Number Of Ingredients 5

3/4 pound unsalted butter, at room temperature
1 cup sugar (plus extra for sprinkling)
1 teaspoon pure vanilla extract
3 1/2 cups all-purpose flour
1/4 teaspoon salt

Steps:

  • Preheat the oven to 350 degrees.
  • In the bowl of an electric mixer fitted with a paddle attachment, mix together the butter and 1 cup of sugar until they are just combined. Add the vanilla. In a medium bowl, sift together the flour and salt, then add them to the butter-and-sugar mixture. Mix on low speed until the dough starts to come together. Dump onto a surface dusted with flour and shape into a flat disk. Wrap in plastic and chill for 30 minutes.
  • Roll the dough 1/2-inch thick and cut with a 3-inch heart-shaped cutter.

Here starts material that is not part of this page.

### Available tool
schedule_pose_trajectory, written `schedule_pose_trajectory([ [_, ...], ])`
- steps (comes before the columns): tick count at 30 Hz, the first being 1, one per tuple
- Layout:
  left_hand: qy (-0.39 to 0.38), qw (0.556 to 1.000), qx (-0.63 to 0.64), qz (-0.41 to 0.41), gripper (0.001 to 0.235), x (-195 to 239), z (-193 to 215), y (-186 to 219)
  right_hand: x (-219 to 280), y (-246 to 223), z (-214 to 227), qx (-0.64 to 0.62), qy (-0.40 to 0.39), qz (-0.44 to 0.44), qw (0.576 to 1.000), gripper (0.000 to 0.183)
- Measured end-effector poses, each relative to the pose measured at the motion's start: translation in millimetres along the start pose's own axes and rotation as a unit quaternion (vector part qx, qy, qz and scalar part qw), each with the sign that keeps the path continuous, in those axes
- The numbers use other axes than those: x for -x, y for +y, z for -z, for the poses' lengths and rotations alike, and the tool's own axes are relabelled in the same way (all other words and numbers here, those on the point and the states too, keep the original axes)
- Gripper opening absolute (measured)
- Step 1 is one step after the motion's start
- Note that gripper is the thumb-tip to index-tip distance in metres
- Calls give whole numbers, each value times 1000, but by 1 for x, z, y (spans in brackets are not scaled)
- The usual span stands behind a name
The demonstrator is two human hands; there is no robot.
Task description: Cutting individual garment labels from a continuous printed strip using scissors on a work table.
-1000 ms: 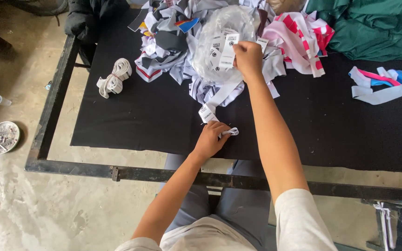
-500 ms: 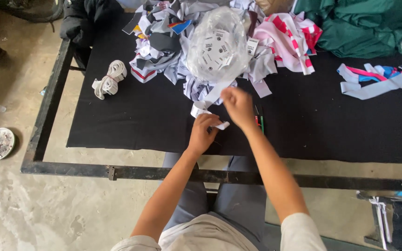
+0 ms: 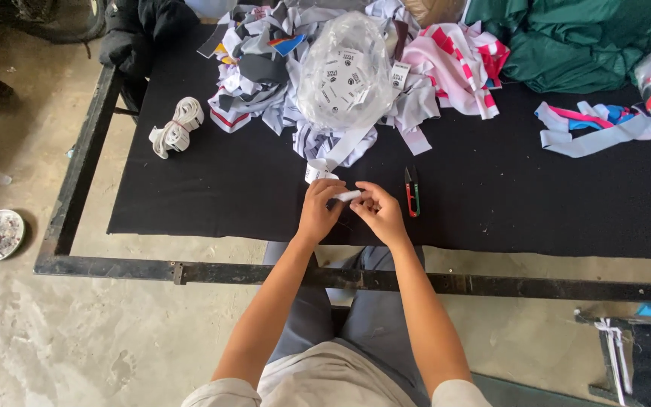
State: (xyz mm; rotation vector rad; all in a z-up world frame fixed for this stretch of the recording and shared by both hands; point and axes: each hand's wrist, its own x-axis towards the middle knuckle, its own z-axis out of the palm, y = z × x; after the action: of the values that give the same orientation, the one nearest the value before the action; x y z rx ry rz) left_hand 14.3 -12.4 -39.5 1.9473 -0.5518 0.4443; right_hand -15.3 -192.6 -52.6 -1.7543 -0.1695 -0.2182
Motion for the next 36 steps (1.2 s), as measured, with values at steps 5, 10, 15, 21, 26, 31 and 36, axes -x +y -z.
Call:
schedule_pose_trajectory([
  [5,-29,1000,1,-4,20,2,-3,3,1,4,2,5,4,4,1000,44],
  [10,-48,999,-8,-8,20,0,-8,0,-1,-9,2,9,21,-2,1000,27],
  [15,-34,999,15,-12,24,-2,-8,0,-1,4,4,24,58,-21,998,16],
  [21,-76,996,19,43,57,1,2,9,1,0,6,-59,103,-23,993,12],
  [26,-100,991,-26,81,63,9,-1,-1,2,2,6,-61,113,-4,992,9],
  [31,-83,986,-116,89,41,13,-8,-23,-1,0,11,-35,138,-6,990,15],
  [36,-42,980,-172,85,15,9,-1,-15,-2,27,15,56,167,8,984,34],
])
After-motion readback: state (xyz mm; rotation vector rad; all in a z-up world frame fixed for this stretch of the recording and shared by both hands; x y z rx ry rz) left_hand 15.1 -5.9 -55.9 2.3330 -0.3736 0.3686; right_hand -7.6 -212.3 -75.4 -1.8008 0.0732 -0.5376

Place the hearts on an ungreased baking sheet and sprinkle with sugar. Bake for 20 to 25 minutes, until the edges begin to brown.
  • Allow to cool to room temperature.

BAREFOOT CONTESSA'S HASH BROWNS - INA GARTEN



Barefoot Contessa's Hash Browns - Ina Garten image

I just watched Barefoot Contessa and she made a romantic breakfast for dinner for her husband....I have posted the other things she made which are recipe #85447, recipe #85449, and recipe 85451. She also made sausage links which I'm sure everyone knows how to cook in a pan ;>

Provided by Bri22

Categories     Breakfast

Time 25m

Yield 2 serving(s)

Number Of Ingredients 7

1 lb boiling potato, peeled and chopped into tiny cubes
2 onions, chopped
5 tablespoons butter
1 pinch salt
1 pinch pepper
scallion
parsley

Steps:

  • Melt butter in frying pan.
  • Add onions and potatoes.
  • Add salt and pepper.
  • Let brown and then toss.
  • Repeat until nicely browned.
  • If you are making the other recipes just place in oven to keep warm until everything is done.

Tips:

  • To ensure the shortbread hearts are evenly baked, make sure the butter is cold and cut into small pieces before creaming it with the sugar.
  • Do not overmix the dough, as this can result in tough shortbread.
  • If the dough is too dry, add a little bit of water or milk until it comes together.
  • If the dough is too wet, add a little bit of flour until it is no longer sticky.
  • Chill the dough for at least 30 minutes before rolling and baking, as this will help to prevent the cookies from spreading too much.
  • Use a sharp cookie cutter to cut out the hearts, as this will help to prevent the edges from becoming ragged.
  • Bake the cookies until they are just beginning to turn golden brown around the edges, as overbaking will make them dry and crumbly.
  • Let the cookies cool completely before decorating, as this will help to prevent the icing from melting.

Conclusion:

These shortbread hearts are a delicious and festive treat that are perfect for any occasion. They are easy to make and can be decorated in a variety of ways, making them a great choice for bakers of all skill levels. Whether you are making them for a special someone or just to enjoy yourself, these shortbread hearts are sure to bring a smile to your face.